Large-Scale Attack?: China protested fiercely against spying allegations from America

Rosenstein slammed Beijing for repeatedly violating a pledge made by Xi to then-president Barack Obama in 2015 to halt cyber-attacks on U.S. companies and commercial infrastructure.

NASA and the US Navy were among those allegedly targeted in a programme the US Justice Department said also hit a major bank, telecom companies and healthcare providers in 12 countries.

"Just as when the Obama administration did it, indicting a handful of Chinese agents out of the tens of thousands involved in economic espionage is necessary but not important", Derek Scissors, a China analyst at the American Enterprise Institute, told reporters.

Hampton said the Chinese hacking activity was "counter to the commitment all APEC economies, including China, made in November 2016". "But the evidence suggests that China may not intend to live up to its promises".

Dr Robert Williams, executive director of Yale Law School's Paul Tsai China Centre, said the allegations added considerably to a growing body of evidence that China had not dialled back its commercial cyber espionage in the way United States officials had hoped it would after the 2015 Obama-Xi agreement.

"These activities must stop", he said in a statement.

"It has always been an open secret that USA federal agencies hacked and monitored foreign governments, companies and individuals", Hua said.

According to the American authorities, it is Zhu Hua and Zhang Shilong, who are part of the hacker group "Advanced Persistent Threat 10" and now reside in China.

According to the indictment, filed in a federal court in NY, the group has been conducting extensive campaigns of global intrusions into computer systems since at least 2006.

"Demonstrating a violation would require compiling data into an end-to-end narrative; compiling evidence that Chinese intelligence or military officials not only conducted the theft of intellectual property, but then passed that information to a Chinese company, which then used it in a product in a competitive situation with a USA business".

USA officials say the alleged hackers obtained information on several major American corporations and almost a dozen other nations.

The charges come amid growing tension between Washington and Beijing over trade policy, military friction in the South China Sea and Chinese ventures in Africa and Latin America. USA authorities said the two worked in association with China's Ministry of State Security.

China said the United States should drop the prosecution "to avoid serious damage to the relations between the two countries".

This is the latest salvo in Washington's attempt to pressure Beijing on a range of issues, with economic espionage one of the most high-profile.

The US department of justice has charged 2 Chinese hackers affiliated with Beijing's ministry of state security for running a campaign to hack and steal information from technology companies and the US government.

The two would have targeted networks in the U.S. and in other Western countries to steal confidential commercial and technical information.

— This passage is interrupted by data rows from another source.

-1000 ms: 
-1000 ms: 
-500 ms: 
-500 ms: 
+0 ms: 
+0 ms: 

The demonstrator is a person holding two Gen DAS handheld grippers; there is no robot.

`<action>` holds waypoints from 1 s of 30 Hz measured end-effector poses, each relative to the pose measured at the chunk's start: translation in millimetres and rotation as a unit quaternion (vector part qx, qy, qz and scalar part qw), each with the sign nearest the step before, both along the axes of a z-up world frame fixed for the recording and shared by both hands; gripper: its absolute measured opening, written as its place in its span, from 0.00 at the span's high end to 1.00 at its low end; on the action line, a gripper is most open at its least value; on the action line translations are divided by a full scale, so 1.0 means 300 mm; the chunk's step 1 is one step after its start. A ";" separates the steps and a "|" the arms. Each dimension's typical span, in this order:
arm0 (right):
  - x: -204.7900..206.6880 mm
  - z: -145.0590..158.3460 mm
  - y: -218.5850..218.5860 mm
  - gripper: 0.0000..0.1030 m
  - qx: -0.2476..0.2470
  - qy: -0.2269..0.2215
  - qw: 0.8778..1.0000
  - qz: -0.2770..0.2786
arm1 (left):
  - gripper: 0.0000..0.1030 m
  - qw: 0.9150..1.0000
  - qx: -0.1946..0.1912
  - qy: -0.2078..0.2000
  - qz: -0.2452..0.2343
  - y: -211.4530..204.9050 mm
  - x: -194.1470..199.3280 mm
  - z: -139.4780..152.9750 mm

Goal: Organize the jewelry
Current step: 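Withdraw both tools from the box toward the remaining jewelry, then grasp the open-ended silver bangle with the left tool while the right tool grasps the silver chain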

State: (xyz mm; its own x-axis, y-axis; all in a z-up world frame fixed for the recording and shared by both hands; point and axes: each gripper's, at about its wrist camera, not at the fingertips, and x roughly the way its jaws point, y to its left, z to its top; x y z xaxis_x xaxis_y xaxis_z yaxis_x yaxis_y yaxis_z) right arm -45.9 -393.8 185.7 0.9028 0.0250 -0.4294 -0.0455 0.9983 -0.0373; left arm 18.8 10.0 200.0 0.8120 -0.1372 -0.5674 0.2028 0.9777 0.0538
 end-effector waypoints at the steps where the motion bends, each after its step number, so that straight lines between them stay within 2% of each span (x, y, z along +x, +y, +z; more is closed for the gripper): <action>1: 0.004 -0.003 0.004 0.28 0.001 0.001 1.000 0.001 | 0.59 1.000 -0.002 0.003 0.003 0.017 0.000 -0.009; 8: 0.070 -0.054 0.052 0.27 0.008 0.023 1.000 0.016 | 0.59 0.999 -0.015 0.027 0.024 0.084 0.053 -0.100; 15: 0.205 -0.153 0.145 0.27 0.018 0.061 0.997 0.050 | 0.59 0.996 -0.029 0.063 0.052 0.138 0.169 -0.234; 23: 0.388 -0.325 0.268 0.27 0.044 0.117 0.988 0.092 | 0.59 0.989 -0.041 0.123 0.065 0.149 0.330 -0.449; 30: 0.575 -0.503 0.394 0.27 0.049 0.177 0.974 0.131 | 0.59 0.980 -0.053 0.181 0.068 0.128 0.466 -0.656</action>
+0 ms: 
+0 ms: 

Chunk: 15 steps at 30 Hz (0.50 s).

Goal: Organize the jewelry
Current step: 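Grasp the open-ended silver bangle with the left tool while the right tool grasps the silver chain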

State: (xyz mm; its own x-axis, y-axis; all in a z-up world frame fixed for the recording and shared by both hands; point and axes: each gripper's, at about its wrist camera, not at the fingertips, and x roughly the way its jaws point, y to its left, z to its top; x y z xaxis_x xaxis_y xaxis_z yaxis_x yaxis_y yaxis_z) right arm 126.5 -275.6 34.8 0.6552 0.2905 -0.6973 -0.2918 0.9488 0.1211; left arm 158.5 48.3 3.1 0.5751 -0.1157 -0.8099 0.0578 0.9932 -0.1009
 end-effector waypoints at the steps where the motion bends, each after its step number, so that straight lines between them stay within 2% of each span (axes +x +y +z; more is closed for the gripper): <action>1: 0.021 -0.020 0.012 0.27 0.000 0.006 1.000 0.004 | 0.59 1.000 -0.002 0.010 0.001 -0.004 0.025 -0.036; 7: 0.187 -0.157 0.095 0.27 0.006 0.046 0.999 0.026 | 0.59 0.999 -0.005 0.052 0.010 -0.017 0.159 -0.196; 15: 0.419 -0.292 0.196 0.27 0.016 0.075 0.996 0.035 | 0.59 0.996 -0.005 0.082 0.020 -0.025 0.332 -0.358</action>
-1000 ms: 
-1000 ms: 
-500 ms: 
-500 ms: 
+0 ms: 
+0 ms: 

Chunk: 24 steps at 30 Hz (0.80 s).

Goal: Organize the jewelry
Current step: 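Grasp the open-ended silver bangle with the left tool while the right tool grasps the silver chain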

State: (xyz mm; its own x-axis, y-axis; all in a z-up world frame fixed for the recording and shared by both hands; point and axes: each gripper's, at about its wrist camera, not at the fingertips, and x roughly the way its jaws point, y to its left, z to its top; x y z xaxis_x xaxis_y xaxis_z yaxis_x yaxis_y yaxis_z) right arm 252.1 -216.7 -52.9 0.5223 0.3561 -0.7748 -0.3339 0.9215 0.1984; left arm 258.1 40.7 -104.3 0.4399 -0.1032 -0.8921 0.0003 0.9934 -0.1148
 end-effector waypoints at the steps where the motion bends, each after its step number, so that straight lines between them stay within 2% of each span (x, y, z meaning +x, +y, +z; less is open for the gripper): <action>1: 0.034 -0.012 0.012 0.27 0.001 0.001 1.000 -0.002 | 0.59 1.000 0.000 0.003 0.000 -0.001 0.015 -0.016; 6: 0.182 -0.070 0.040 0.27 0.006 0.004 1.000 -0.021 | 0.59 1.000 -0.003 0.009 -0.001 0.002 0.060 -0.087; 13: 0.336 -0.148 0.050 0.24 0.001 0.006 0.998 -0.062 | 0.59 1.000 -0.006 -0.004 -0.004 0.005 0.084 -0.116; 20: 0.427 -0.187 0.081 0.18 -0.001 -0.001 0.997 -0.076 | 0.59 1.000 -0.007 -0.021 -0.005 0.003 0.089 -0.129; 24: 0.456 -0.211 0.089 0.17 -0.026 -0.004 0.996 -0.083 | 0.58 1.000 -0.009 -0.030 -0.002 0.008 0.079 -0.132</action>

Some countries, including the United Kingdom, have also made slanderous remarks against China on the issue of cyber security.

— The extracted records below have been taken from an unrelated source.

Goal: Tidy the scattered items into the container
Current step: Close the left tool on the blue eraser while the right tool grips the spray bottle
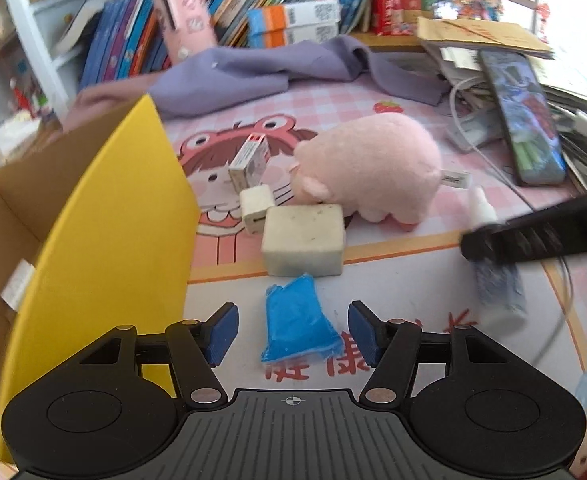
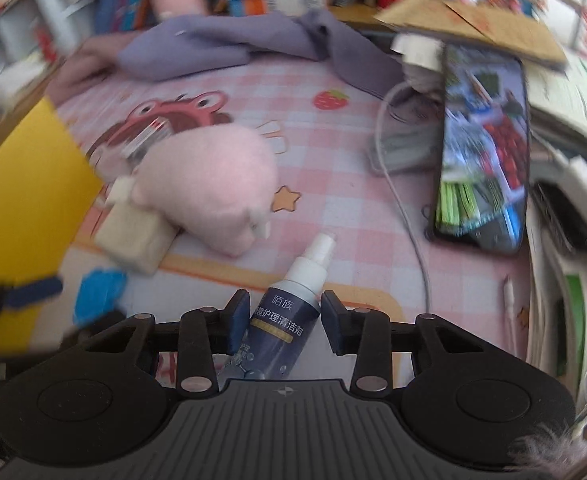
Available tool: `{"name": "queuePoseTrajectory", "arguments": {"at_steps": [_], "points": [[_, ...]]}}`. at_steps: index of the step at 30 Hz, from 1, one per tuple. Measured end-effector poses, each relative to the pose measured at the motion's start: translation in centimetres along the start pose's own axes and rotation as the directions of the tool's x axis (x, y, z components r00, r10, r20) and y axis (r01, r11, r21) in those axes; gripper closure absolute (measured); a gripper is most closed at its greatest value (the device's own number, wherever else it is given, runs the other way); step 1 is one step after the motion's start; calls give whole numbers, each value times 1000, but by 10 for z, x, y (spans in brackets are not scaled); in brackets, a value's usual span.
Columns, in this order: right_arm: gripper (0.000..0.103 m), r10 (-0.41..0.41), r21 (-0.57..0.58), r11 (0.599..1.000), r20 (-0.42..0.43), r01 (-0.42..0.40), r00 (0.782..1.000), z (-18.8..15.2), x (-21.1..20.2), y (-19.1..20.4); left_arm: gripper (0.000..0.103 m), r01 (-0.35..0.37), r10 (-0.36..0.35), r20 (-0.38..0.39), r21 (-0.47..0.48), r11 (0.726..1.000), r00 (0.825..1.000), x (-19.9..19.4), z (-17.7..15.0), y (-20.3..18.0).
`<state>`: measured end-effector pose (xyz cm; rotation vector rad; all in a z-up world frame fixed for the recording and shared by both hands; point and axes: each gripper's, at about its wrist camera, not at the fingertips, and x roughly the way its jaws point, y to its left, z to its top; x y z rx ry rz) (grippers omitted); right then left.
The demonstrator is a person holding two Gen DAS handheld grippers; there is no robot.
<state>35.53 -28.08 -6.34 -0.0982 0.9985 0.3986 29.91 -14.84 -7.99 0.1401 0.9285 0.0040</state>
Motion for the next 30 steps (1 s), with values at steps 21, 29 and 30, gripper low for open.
{"name": "queuePoseTrajectory", "arguments": {"at_steps": [21,29,30], "points": [[66,-23,-73,997,-36,20,999,-15,6,1,75,63,-63,10,-23,998,998,-1,2,0],[72,18,-38,999,-32,-19,999,-20,-4,-3,75,83,-82,35,-19,996,996,-20,-2,2],[72,24,-33,999,-27,-24,999,-22,-7,-3,76,87,-86,41,-17,996,995,-23,-2,2]]}}
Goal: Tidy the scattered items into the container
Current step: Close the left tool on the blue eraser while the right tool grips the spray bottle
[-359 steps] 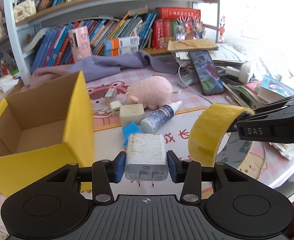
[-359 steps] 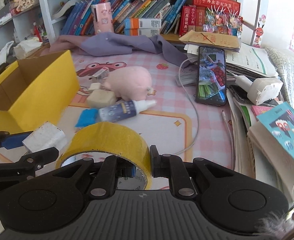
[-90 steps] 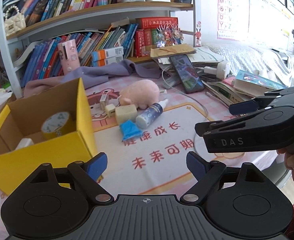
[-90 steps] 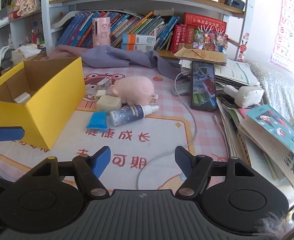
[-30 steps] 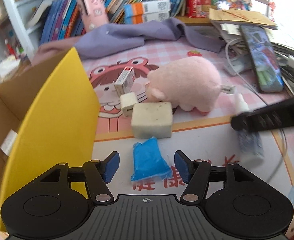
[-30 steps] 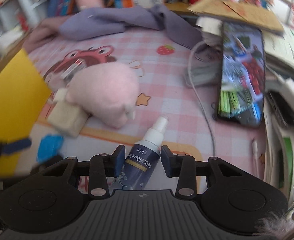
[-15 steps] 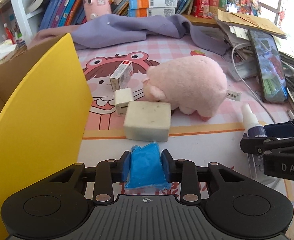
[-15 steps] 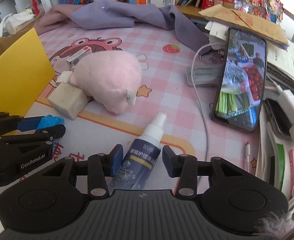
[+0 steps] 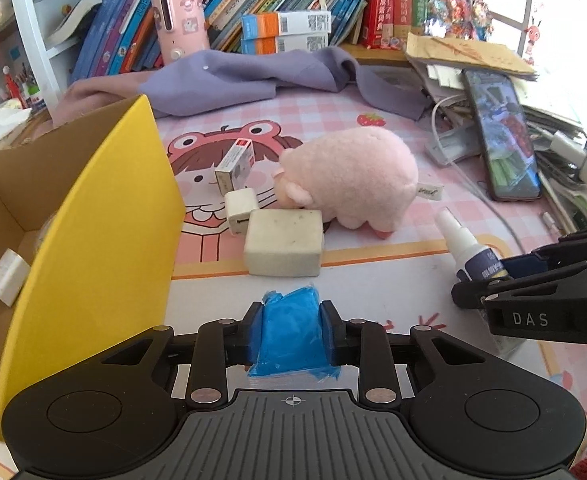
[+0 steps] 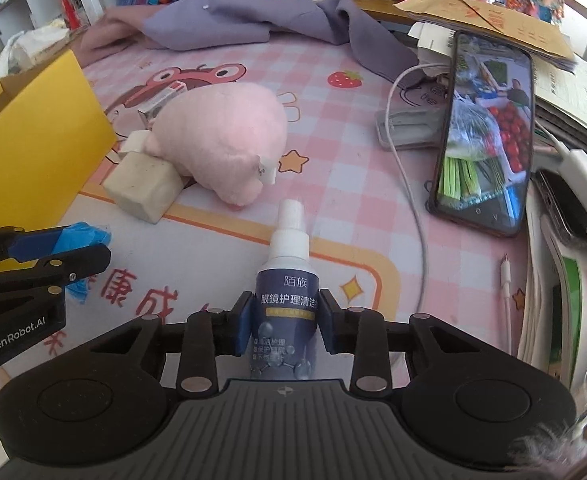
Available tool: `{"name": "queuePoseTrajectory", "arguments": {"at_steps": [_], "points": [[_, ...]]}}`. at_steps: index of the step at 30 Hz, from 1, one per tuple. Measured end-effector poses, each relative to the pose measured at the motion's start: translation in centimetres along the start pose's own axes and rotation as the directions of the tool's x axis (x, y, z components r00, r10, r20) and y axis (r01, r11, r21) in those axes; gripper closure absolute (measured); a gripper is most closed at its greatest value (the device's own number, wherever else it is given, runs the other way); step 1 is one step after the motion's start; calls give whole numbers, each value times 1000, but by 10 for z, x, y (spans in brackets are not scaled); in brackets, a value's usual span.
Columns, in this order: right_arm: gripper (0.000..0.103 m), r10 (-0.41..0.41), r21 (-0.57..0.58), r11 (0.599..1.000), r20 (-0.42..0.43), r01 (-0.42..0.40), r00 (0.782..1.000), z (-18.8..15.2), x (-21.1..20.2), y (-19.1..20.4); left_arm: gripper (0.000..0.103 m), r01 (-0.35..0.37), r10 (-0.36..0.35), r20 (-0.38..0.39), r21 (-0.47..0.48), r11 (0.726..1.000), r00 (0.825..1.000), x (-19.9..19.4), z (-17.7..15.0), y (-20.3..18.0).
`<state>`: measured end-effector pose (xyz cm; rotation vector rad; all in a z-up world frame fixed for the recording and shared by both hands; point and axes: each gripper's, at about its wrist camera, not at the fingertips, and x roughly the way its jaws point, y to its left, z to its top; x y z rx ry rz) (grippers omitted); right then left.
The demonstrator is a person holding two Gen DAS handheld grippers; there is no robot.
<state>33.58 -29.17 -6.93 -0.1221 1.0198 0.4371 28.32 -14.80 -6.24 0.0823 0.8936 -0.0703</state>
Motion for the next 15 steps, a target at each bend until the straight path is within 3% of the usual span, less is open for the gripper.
{"name": "queuePoseTrajectory", "arguments": {"at_steps": [15], "points": [[72,17,-17,1000,158,-14,987,-18,-65,29,77,81,-85,119,35,996,989,-59,-12,3]]}}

Much like the indictments the DOJ handed down against Russian hackers, the Chinese hackers have not been apprehended, and will probably remain at large.

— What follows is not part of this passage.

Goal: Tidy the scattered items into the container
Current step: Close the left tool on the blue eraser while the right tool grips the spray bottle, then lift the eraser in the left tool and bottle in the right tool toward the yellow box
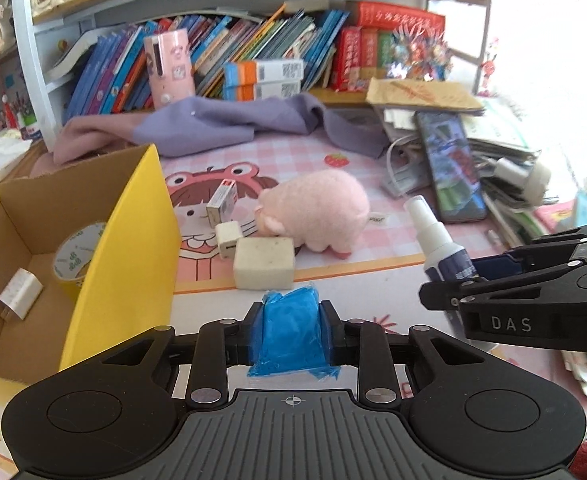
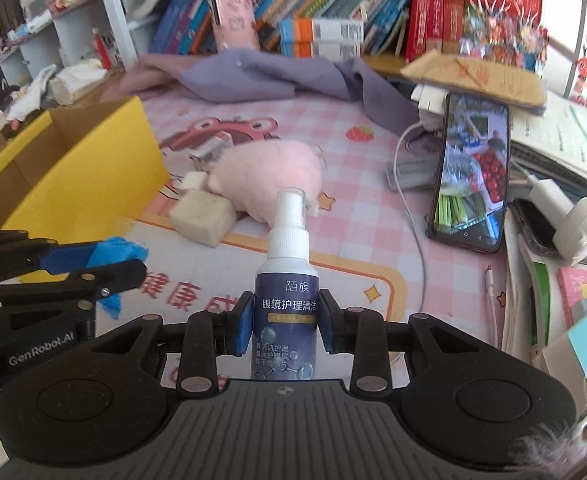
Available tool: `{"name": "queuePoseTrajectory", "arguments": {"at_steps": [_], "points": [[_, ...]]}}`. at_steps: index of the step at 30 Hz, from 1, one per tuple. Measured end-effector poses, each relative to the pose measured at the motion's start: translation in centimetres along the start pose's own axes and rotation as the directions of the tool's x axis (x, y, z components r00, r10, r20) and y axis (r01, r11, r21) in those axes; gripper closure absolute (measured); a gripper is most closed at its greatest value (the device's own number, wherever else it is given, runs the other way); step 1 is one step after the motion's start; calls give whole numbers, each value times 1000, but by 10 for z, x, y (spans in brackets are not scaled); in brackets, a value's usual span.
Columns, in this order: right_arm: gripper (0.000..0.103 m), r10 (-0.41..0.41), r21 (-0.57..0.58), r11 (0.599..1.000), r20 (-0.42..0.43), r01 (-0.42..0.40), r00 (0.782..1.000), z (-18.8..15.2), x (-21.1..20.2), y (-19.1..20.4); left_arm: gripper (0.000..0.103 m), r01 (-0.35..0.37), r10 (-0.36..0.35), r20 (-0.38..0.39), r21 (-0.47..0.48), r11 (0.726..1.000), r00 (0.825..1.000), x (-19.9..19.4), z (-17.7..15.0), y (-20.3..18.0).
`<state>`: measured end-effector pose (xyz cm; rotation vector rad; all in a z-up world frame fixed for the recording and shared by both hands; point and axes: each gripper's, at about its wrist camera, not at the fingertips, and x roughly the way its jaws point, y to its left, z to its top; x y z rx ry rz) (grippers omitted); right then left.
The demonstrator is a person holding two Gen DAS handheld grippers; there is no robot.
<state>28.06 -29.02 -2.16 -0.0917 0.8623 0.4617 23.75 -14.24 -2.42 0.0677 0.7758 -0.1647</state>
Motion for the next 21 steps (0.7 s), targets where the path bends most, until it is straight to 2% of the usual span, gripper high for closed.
{"name": "queuePoseTrajectory", "arguments": {"at_steps": [11,21], "points": [[72,-69,20,998,100,67,993,-23,-53,48,77,99,-107,106,84,992,989,-60,-23,18],[72,-87,28,996,105,85,991,-63,-83,124,77,109,-118,127,74,991,985,-118,-72,63]]}}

Since then, China has detained three Canadians, in an apparent bid to pressure Ottawa into fully releasing the Huawei executive, who is now out on bail.

The ministry emphasized that the Chinese government had never been engaged in theft of commercial data.

Chinese espionage efforts have become "the most severe counterintelligence threat facing our country today", Bill Priestap, the assistant director of the FBI's counterintelligence division, told the Senate committee.

The reports also accused China of cyber attacks against Canada and alleged that China violated its pledge to stop state-sponsored cyber attacks to steal trade secrets and proprietary technologies from Canada's private sector.